The state planners passed their decisions down to
factories, and allocated to them raw materials,
workers, and other resources needed to produce
automobiles. Factories were then told how much they
should produce with these resources and who the final
products should be shipped to.
In country B, business owners decide what to produce, how
much to produce, and who to produce for. The CEO of Black
and Gold Audio, one of the leading audio producers in the
country, recently decided to increase production levels of
the country’s newest mp3 player, and at the same time
decrease production levels of their most popular CD player.

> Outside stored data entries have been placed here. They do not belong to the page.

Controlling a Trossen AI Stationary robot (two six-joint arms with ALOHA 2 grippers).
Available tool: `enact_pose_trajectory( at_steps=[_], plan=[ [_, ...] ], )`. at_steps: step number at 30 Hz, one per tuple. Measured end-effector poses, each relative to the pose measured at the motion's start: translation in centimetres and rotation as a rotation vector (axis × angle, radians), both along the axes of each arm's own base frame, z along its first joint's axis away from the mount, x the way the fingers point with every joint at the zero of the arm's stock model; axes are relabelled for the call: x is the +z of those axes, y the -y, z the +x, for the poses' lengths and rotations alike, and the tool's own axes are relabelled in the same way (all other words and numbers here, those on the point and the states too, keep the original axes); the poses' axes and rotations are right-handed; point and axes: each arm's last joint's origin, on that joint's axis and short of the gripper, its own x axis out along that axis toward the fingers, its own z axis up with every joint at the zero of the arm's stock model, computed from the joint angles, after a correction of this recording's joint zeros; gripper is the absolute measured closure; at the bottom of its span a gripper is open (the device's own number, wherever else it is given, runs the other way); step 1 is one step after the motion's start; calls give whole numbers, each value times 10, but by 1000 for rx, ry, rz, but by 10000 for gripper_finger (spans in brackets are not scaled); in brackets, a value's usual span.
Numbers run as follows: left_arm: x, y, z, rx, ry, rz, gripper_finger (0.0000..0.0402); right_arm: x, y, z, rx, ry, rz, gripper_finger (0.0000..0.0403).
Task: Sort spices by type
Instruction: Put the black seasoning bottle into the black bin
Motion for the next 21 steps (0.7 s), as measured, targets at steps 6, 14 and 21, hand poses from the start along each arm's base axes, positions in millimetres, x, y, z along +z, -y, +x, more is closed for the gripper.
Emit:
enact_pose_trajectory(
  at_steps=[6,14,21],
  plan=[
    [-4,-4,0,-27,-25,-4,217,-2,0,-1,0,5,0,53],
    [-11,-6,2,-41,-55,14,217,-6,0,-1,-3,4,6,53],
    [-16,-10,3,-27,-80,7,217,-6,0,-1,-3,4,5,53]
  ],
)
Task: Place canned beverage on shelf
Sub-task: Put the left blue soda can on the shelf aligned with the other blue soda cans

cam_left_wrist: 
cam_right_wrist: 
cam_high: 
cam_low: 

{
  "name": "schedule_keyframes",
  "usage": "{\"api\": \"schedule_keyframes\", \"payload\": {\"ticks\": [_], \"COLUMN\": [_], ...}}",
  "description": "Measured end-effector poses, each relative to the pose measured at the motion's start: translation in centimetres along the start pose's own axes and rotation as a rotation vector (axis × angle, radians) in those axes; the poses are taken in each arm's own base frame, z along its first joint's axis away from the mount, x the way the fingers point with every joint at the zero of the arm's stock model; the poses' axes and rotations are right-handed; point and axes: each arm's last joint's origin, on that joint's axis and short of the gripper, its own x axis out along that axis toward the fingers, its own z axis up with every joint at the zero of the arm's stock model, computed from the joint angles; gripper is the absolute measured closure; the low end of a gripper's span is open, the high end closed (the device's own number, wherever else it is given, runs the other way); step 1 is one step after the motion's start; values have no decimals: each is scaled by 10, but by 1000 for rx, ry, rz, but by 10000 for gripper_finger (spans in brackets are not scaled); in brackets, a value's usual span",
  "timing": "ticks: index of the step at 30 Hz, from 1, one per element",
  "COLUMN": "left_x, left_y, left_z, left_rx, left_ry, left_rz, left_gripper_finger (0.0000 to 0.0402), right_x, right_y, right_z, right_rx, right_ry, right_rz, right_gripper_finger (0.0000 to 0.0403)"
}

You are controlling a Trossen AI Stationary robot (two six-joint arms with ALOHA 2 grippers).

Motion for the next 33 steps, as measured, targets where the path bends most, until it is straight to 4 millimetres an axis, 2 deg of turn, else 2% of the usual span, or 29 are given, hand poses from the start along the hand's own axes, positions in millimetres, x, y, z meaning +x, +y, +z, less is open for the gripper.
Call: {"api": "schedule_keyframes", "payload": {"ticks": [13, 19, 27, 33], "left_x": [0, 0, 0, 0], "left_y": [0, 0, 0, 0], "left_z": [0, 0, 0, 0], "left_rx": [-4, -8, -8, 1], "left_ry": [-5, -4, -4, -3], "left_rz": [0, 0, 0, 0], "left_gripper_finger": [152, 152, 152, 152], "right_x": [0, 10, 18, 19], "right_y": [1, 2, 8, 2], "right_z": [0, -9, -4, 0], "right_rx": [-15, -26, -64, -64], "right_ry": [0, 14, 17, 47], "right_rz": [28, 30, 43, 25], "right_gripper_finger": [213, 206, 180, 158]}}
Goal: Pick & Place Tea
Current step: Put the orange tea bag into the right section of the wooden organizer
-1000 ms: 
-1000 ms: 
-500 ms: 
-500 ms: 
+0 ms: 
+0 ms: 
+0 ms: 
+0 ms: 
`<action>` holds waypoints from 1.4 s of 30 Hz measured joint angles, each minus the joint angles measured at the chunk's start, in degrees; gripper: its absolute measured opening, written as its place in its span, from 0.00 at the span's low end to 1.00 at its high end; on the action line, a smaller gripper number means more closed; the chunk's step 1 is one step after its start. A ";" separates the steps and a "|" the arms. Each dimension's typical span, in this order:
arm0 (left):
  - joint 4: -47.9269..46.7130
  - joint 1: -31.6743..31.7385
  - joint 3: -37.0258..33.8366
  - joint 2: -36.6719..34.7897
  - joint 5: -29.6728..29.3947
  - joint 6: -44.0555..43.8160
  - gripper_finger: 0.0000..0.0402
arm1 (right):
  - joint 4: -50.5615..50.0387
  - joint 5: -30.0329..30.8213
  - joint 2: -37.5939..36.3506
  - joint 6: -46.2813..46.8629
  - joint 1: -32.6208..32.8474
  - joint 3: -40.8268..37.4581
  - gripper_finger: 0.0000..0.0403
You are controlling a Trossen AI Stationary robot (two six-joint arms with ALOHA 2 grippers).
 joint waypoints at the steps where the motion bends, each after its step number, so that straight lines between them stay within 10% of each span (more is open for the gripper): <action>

The reason for the emphasis on mp3 players is that demand
for CD players has decreased dramatically as mp3
technology has taken over the market. Simply put, there is
more profit to be made in the mp3 market.
In country C, people rarely engage in market
transactions. For the most part, they don’t need to.
Families grow their own vegetables and raise their
own animals or hunt to get meat.
Certain times get tough for people in country C, like
when the winters are especially cold or animals
change their migration patterns.
For this reason, it is important that families stock up in
“good times” and develop relationships with
neighbors with whom they can share or trade.
In country D, business owners make most economic
decisions. As long as they abide by fair trade policies, they
can decide what to produce, how to produce and for whom
to produce without government intervention.
These decisions are made by business owners depending on
what happens in the market.
For example, a computer manufacturer recently developed a
new gaming system, but decided to wait until closer to the
holidays to release this system to the public because it
believed that anticipation among consumers would allow
the company to charge a higher price for the system.